The Unsure Accusations
Other examples appear unclear. However, unspecified context might be important to understand them. The less positive alternative appears very inconsistent with God’s character as elsewhere and even juxtapositionally described.
An apparently reasonable theory appears to be that any reality that God provides and any outcome that results appears to be subjectable to retrospective accusation of fault toward God. To wit:
If God creates an excellent environment and establishes guidelines for human living, God might be accused of restricting human choice and potential.
If God removes human and/or environmental potential for violating those guidelines, God might be accused of being over-protective, of not sufficiently trusting humanity, of not allowing choice, of effectively forcing obedience, of unmeritously protecting humanity from nearly-guaranteed disobedience (Old Testament book of Job), and/or of doubting the “design strength” of God’s creation.
If God does not remove the potential for guideline violation and violation follows, God might be accused of negligently not protecting humanity from and/or preparing humanity for the potential for guideline violation, and/or of even maliciously plotting humanity’s harm. In addition, God might be accused of being overly punitive for banning humanity from the garden of Eden for its first violation on the basis that humanity appears to have had insufficient training and/or experience with violation-conducive circumstance.
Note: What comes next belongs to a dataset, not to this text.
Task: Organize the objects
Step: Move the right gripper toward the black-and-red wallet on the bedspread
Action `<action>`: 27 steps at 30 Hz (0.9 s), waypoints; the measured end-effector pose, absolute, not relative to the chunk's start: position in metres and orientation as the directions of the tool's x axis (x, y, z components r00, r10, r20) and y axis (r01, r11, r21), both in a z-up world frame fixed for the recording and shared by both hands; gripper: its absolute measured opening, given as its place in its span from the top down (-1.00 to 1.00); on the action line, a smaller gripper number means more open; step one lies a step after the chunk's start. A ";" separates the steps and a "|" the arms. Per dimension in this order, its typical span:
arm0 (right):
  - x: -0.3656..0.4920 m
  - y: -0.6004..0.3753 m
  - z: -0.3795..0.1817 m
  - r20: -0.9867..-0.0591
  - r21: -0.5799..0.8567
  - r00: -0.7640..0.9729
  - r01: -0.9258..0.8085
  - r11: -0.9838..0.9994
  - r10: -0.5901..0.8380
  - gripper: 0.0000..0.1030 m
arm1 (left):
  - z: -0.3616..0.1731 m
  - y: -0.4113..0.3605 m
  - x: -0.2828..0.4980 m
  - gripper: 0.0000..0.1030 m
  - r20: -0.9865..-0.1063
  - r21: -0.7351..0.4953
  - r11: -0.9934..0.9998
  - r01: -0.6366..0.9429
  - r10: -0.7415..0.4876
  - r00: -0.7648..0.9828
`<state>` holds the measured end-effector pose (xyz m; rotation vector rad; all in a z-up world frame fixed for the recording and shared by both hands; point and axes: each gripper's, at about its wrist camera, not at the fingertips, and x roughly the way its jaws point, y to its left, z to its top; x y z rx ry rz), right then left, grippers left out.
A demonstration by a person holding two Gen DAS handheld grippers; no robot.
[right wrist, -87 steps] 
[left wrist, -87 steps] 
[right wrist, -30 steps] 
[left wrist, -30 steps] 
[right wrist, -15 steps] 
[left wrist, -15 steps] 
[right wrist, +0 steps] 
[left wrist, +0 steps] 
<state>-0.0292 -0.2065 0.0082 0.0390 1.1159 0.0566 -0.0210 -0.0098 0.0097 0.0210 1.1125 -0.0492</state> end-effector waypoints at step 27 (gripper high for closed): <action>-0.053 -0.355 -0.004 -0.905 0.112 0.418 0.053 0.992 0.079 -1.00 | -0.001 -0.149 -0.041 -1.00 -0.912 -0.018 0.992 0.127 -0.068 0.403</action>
If God does not remove the potential for violation and violation does not follow, God might be accused of, in fact, having removed the potential for violation. Humanity’s obedience might be attributed to a lack of potential for disobedience, rather than to humanity’s trust in and obedience toward God. The accusation might be levied at humanity that humanity would not have obeyed if potential for disobedience truly existed (Old Testament book of Job).
This tendency to find fault with God regardless of circumstance appears Biblically initially associated with Lucifer and the serpent. That tendency appears to support the apparently Biblically-suggested requirement of faith based upon existing evidence as a key ingredient of relationship and interaction with God.